> What is expected
Count the lines of the data that have the word "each", then report the number without anything else.

> Data
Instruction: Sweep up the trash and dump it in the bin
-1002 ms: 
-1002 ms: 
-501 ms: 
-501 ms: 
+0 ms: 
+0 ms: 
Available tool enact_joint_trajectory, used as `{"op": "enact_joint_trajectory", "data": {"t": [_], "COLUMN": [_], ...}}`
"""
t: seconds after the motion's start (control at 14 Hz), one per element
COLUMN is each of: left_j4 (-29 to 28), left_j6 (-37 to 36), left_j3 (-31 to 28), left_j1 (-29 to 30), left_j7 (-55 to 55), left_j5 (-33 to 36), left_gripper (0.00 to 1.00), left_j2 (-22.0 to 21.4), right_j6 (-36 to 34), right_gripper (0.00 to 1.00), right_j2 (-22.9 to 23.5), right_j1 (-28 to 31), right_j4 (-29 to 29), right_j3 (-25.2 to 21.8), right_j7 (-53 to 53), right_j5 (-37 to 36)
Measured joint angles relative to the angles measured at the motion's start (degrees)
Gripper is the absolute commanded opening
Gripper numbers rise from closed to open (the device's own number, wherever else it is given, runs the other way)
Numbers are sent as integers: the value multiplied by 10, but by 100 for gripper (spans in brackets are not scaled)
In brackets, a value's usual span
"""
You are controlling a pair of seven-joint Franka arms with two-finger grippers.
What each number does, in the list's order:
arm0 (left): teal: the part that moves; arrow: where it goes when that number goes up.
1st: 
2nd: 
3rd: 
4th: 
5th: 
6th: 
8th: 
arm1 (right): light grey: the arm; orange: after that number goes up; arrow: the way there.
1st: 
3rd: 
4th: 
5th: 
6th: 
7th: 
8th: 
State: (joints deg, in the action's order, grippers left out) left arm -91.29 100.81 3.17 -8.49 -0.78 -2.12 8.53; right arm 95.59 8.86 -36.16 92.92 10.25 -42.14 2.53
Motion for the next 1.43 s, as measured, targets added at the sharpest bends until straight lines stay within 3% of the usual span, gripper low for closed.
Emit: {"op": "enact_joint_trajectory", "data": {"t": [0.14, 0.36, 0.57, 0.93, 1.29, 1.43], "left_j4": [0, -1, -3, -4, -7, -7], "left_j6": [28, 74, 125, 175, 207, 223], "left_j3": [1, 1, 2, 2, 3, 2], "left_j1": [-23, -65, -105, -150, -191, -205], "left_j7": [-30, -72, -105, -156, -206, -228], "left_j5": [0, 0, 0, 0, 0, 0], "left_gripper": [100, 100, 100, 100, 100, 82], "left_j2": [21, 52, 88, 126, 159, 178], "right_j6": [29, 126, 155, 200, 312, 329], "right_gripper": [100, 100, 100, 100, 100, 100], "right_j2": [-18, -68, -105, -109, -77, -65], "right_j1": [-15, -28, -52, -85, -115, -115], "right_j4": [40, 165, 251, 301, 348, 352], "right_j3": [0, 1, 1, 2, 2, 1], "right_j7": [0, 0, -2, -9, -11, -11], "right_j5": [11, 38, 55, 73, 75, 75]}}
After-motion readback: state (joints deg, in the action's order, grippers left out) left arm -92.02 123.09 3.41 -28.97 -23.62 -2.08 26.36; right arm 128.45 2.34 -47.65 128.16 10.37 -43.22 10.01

> Solution
2